No moon, moving up wind in dirt, you do as you’re told, do as others do. You fan out. Two by two, hut to hut, you sneak up and wait on the edge of the sleepers’ dreams. Alert but quiet, nothing wild, you know the drill. You wait for the signal. You’re someone they count on. You’re not a difficult child.
Seat cushions get hard, snow squeaks under feet and wheels. High tech parkas crackle like shopping bags. Noon twilight, heavy on the blues, pretty much says it all. It pays to have a past you can use.
The hands you chop and tumble in a plastic sack bring you food in camp, good soldier, and praise. Manioc is warm and comfort on your tongue. You remember yams. Fried plantains are sweet, and relief rice fills. You remember meat. Back meat, thigh meat, even arm and heart, heat your dreams.

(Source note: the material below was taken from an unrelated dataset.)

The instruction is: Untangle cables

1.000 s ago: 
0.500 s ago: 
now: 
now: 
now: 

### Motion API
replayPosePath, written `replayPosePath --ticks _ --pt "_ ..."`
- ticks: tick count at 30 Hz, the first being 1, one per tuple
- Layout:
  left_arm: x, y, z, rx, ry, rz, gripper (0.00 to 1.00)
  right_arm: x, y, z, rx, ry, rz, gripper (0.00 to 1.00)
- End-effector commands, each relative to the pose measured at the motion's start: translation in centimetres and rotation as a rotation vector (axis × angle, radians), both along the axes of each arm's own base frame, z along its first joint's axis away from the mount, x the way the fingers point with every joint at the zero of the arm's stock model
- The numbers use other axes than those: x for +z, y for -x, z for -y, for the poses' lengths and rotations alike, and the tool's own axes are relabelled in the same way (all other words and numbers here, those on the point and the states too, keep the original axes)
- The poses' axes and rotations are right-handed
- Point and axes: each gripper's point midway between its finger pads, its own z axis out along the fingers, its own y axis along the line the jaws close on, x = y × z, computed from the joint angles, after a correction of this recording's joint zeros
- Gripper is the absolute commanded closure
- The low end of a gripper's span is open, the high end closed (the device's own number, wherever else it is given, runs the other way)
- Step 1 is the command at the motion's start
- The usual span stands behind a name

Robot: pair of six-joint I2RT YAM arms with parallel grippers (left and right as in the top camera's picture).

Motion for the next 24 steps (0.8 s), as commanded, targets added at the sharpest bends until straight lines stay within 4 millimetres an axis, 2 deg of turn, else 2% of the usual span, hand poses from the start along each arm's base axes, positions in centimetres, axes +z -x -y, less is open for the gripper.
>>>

Your good money bringing the menu and a tanker out back with a 3 inch hose pumping a liter of house red. Art, language, agriculture. O the pizza, the pasta, the whole grilled fish, and your one and only strolling in with the gift of fire.
Sudden soccer is futbol. You kick the round cane thing the legless goalie throws back. You play, you laugh, you sleep. You scream in dreams you dream of. If school should come, marks on the board are beyond you. Ball is sometimes boy, and leaf is life. When rice is rock, dirt is dog dead in dirt.
Take an Orange in Case You Get Lost
Half throttle for break away power gets you rolling. Tires stiff and flat on the bottom thump for a hundred feet until they round out by the runway for the machines we use to move us along into our dark day’s work.
The ball of the world, for example, rolling under the sun, and the furniture of wind pushed into the corners, rivers running, and all the flyers plus swans coming in with the grace of snow to mate, nest, and feed.